- [EXERCISE PROMPT]: Your output should repeat the entries below exactly. It should contain no images.

Data excerpts:
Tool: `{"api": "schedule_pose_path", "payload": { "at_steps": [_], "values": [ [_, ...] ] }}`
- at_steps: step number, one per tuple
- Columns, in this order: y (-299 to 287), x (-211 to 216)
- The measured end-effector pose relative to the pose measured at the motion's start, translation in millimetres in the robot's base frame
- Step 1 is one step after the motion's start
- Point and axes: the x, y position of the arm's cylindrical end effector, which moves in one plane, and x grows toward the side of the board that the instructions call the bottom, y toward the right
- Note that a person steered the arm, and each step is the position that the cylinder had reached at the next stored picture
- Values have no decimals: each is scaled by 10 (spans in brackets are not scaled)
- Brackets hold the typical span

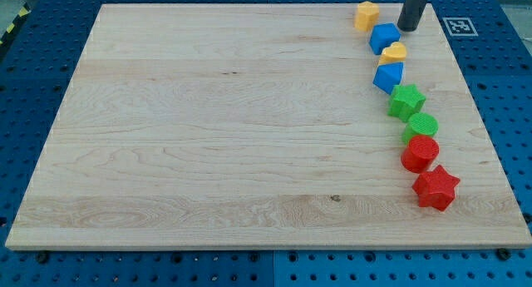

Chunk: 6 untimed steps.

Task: Nudge blue cube left a bit

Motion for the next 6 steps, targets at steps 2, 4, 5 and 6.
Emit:
{"api": "schedule_pose_path", "payload": {
  "at_steps": [2,4,5,6],
  "values": [
    [-1,169],
    [-118,169],
    [-161,170],
    [-161,227]
  ]
}}
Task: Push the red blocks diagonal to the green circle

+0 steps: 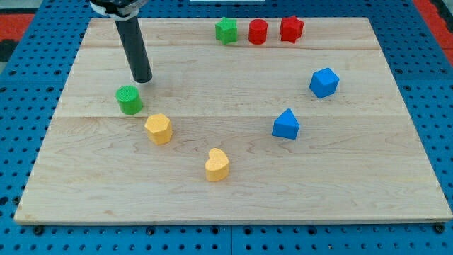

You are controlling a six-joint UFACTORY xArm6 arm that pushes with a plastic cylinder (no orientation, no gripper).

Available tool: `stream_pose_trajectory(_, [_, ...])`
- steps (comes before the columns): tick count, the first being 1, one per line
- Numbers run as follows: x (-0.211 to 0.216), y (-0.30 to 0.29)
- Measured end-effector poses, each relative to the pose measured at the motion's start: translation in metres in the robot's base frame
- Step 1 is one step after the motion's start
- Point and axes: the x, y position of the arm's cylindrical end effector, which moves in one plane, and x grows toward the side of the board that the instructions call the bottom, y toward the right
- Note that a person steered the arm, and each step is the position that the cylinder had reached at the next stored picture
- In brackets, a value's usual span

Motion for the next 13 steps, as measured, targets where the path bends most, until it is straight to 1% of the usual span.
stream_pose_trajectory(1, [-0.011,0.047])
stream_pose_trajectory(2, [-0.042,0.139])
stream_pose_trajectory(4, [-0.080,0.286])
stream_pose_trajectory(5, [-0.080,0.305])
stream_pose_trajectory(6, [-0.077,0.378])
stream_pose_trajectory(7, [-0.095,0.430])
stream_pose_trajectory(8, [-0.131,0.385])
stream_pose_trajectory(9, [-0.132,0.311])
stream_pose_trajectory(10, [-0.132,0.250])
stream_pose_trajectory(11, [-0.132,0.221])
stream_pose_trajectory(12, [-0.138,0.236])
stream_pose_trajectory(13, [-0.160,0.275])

- [EXERCISE ANSWER]:
Tool: `{"api": "schedule_pose_path", "payload": { "at_steps": [_], "values": [ [_, ...] ] }}`
- at_steps: step number, one per tuple
- Columns, in this order: y (-299 to 287), x (-211 to 216)
- The measured end-effector pose relative to the pose measured at the motion's start, translation in millimetres in the robot's base frame
- Step 1 is one step after the motion's start
- Point and axes: the x, y position of the arm's cylindrical end effector, which moves in one plane, and x grows toward the side of the board that the instructions call the bottom, y toward the right
- Note that a person steered the arm, and each step is the position that the cylinder had reached at the next stored picture
- Values have no decimals: each is scaled by 10 (spans in brackets are not scaled)
- Brackets hold the typical span


Chunk: 6 untimed steps.

Task: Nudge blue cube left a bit

Motion for the next 6 steps, targets at steps 2, 4, 5 and 6.
Emit:
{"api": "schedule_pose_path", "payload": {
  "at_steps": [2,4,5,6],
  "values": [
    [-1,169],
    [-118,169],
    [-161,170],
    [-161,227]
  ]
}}
Task: Push the red blocks diagonal to the green circle

+0 steps: 

You are controlling a six-joint UFACTORY xArm6 arm that pushes with a plastic cylinder (no orientation, no gripper).

Available tool: `stream_pose_trajectory(_, [_, ...])`
- steps (comes before the columns): tick count, the first being 1, one per line
- Numbers run as follows: x (-0.211 to 0.216), y (-0.30 to 0.29)
- Measured end-effector poses, each relative to the pose measured at the motion's start: translation in metres in the robot's base frame
- Step 1 is one step after the motion's start
- Point and axes: the x, y position of the arm's cylindrical end effector, which moves in one plane, and x grows toward the side of the board that the instructions call the bottom, y toward the right
- Note that a person steered the arm, and each step is the position that the cylinder had reached at the next stored picture
- In brackets, a value's usual span

Motion for the next 13 steps, as measured, targets where the path bends most, until it is straight to 1% of the usual span.
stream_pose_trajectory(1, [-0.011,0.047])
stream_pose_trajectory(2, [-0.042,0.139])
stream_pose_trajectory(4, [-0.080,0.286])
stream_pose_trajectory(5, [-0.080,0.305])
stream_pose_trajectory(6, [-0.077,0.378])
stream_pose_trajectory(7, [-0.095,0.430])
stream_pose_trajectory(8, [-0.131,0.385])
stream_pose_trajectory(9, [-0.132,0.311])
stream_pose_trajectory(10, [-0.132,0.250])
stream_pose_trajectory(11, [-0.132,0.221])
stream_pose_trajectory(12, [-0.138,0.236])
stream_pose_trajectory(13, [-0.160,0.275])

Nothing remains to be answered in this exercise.